### Material for this exercise:

--- --- ---

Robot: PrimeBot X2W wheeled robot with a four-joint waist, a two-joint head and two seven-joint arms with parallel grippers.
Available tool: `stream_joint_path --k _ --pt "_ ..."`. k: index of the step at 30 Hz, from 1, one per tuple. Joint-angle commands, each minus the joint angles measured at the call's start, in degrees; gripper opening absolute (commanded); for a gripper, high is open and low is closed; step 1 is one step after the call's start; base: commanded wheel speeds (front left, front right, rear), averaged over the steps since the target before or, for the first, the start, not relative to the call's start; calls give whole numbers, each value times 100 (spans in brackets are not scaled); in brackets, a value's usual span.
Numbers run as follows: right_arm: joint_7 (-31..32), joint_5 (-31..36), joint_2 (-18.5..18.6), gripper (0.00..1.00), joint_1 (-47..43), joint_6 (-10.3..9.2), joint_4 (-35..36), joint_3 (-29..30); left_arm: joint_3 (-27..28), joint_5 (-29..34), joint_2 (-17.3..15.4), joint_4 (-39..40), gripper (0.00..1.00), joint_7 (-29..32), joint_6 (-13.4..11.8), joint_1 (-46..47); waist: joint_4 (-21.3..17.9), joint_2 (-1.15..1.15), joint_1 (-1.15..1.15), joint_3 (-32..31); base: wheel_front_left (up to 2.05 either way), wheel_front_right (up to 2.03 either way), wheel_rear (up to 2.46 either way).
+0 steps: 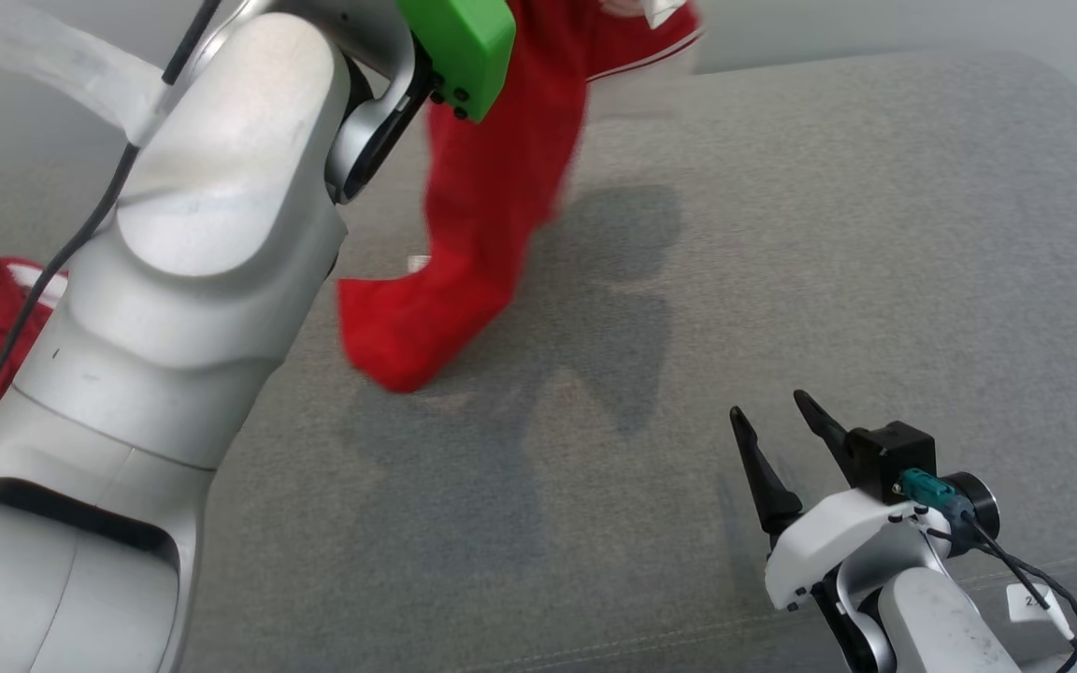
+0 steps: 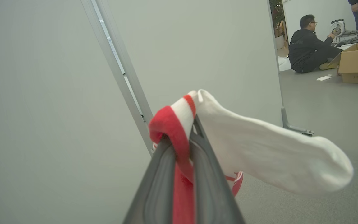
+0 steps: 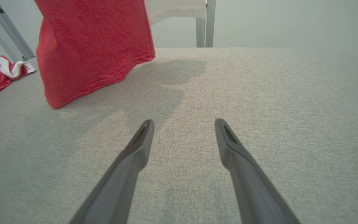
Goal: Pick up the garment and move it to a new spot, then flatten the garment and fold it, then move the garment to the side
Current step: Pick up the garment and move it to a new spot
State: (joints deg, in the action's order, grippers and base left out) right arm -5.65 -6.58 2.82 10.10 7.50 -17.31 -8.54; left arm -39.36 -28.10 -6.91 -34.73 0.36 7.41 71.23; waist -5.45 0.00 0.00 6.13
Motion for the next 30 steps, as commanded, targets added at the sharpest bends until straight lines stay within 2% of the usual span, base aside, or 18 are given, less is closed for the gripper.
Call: stream_joint_path --k 1,5,10,18,24,30 --pt "-51 -41 13 100 31 -2 -42 -12 11 -83 63 54 0 -117 2 136 -709 0 0 -66 0 0 0" --pt "-93 -41 10 100 7 -2 -83 15 45 -237 189 25 0 -246 -29 203 -922 0 0 6 0 0 0" --pt "-157 -68 9 100 63 -2 -55 118 -17 -309 229 -298 0 -116 -169 -31 -892 0 0 189 0 0 0" --pt "-121 14 9 100 133 -2 47 225 -1 -479 -139 -1249 0 -63 -559 -1142 -383 0 0 477 0 0 0" --pt "-30 154 11 100 115 -2 155 357 186 -745 -339 -1689 0 -382 -618 -1941 64 0 0 569 0 0 0" --pt "26 177 13 100 102 -2 213 383 311 -950 -421 -1915 0 -633 -609 -2423 289 0 0 505 0 0 0"
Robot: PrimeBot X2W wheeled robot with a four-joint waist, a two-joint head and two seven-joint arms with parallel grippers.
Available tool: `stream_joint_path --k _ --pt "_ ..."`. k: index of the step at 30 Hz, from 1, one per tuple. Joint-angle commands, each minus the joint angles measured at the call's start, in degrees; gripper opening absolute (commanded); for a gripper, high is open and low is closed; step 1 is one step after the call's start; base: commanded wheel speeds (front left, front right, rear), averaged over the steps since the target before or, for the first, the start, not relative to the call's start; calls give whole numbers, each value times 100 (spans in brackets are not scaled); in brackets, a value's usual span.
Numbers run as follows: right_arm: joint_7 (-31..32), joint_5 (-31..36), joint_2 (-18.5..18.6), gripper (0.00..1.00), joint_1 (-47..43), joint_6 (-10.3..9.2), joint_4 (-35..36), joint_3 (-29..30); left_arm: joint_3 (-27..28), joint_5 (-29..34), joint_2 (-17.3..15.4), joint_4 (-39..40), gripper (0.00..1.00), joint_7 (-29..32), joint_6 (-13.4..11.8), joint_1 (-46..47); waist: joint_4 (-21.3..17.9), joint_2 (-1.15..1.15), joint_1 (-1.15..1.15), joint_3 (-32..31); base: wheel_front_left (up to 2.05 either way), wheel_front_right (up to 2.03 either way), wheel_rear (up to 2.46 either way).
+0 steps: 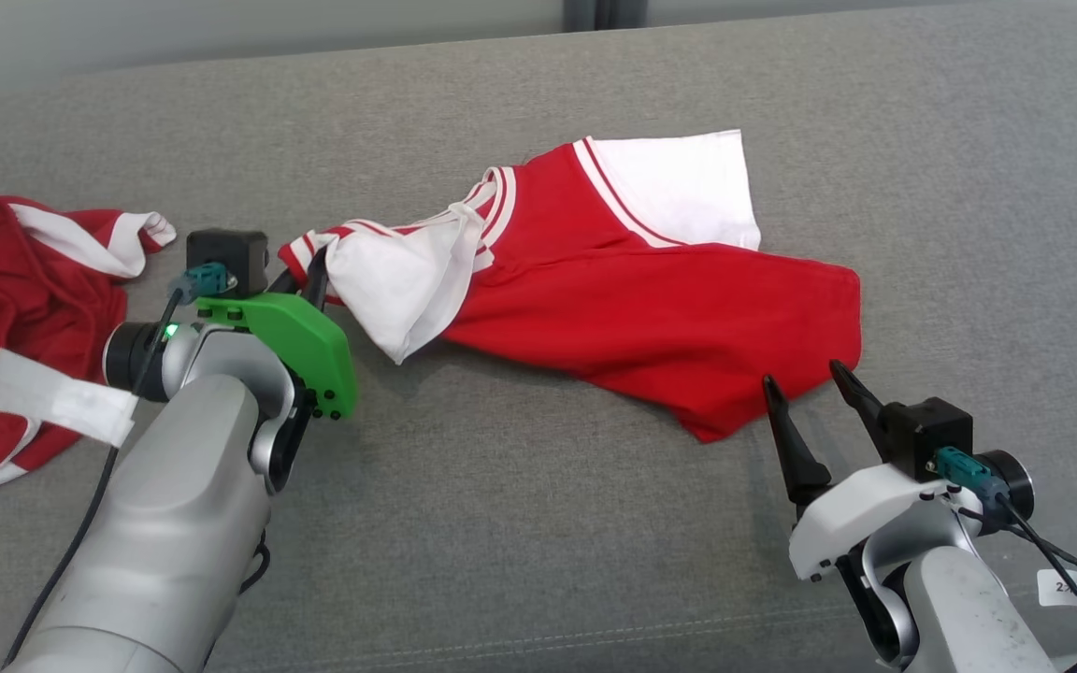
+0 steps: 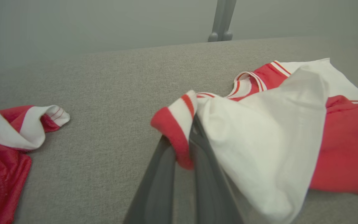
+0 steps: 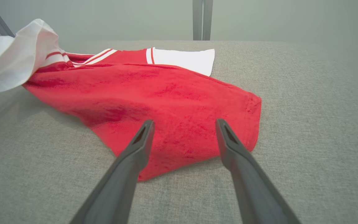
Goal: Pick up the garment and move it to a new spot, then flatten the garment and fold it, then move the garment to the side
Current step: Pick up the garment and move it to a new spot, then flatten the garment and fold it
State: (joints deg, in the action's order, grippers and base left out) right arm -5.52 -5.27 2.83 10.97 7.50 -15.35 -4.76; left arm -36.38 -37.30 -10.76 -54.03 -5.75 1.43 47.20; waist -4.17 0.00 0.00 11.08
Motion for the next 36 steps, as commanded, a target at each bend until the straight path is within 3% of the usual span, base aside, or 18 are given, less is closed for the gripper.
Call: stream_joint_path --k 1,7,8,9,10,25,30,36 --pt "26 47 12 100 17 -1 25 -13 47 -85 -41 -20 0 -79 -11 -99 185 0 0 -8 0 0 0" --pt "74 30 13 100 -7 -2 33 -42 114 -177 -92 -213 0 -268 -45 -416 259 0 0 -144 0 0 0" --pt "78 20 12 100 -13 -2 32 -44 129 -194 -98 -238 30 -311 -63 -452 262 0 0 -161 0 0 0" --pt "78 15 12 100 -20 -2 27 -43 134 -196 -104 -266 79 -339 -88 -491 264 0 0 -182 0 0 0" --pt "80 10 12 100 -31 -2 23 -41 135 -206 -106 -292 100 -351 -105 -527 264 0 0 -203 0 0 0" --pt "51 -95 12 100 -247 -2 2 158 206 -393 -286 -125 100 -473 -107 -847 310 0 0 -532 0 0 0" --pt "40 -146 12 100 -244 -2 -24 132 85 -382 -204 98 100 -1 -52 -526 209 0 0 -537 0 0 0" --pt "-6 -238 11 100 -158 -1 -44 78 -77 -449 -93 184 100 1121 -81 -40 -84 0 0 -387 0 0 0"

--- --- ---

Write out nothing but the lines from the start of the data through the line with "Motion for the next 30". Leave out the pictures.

Robot: PrimeBot X2W wheeled robot with a four-joint waist, a two-joint head and two seven-joint arms with parallel grippers.
Available tool: `stream_joint_path --k _ --pt "_ ..."`. k: index of the step at 30 Hz, from 1, one per tuple. Joint-angle commands, each minus the joint angles measured at the call's start, in degrees; gripper opening absolute (commanded); for a gripper, high is open and low is closed; step 1 is one step after the call's start; base: commanded wheel speeds (front left, front right, rear), averaged over the steps since the target before or, for the first, the start, not relative to the call's start; calls give whole numbers, each value times 100 (spans in brackets are not scaled); in brackets, a value's usual span.
Numbers run as follows: right_arm: joint_7 (-31..32), joint_5 (-31..36), joint_2 (-18.5..18.6), gripper (0.00..1.00), joint_1 (-47..43), joint_6 (-10.3..9.2), joint_4 (-35..36), joint_3 (-29..30); left_arm: joint_3 (-27..28), joint_5 (-29..34), joint_2 (-17.3..15.4), joint_4 (-39..40), gripper (0.00..1.00), joint_7 (-29..32), joint_6 (-13.4..11.8), joint_1 (-46..47); waist: joint_4 (-21.3..17.9), joint_2 (-1.15..1.15), joint_1 (-1.15..1.15), joint_3 (-32..31); base: wheel_front_left (up to 2.05 either way), wheel_front_right (up to 2.03 either way), wheel_rear (up to 2.46 either way).
+0 steps: 
+0 steps: 
+0 steps: 
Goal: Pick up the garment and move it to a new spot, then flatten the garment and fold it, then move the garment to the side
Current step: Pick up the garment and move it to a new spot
State: (joints deg, in the action's order, grippers and base left out) right arm -5.65 -6.58 2.82 10.10 7.50 -17.31 -8.54; left arm -39.36 -28.10 -6.91 -34.73 0.36 7.41 71.23; waist -5.45 0.00 0.00 6.13
Motion for the next 30 steps, as commanded, targets added at the sharpest bends until straight lines stay within 2% of the usual span, base aside, or 18 are given, less is closed for the gripper.

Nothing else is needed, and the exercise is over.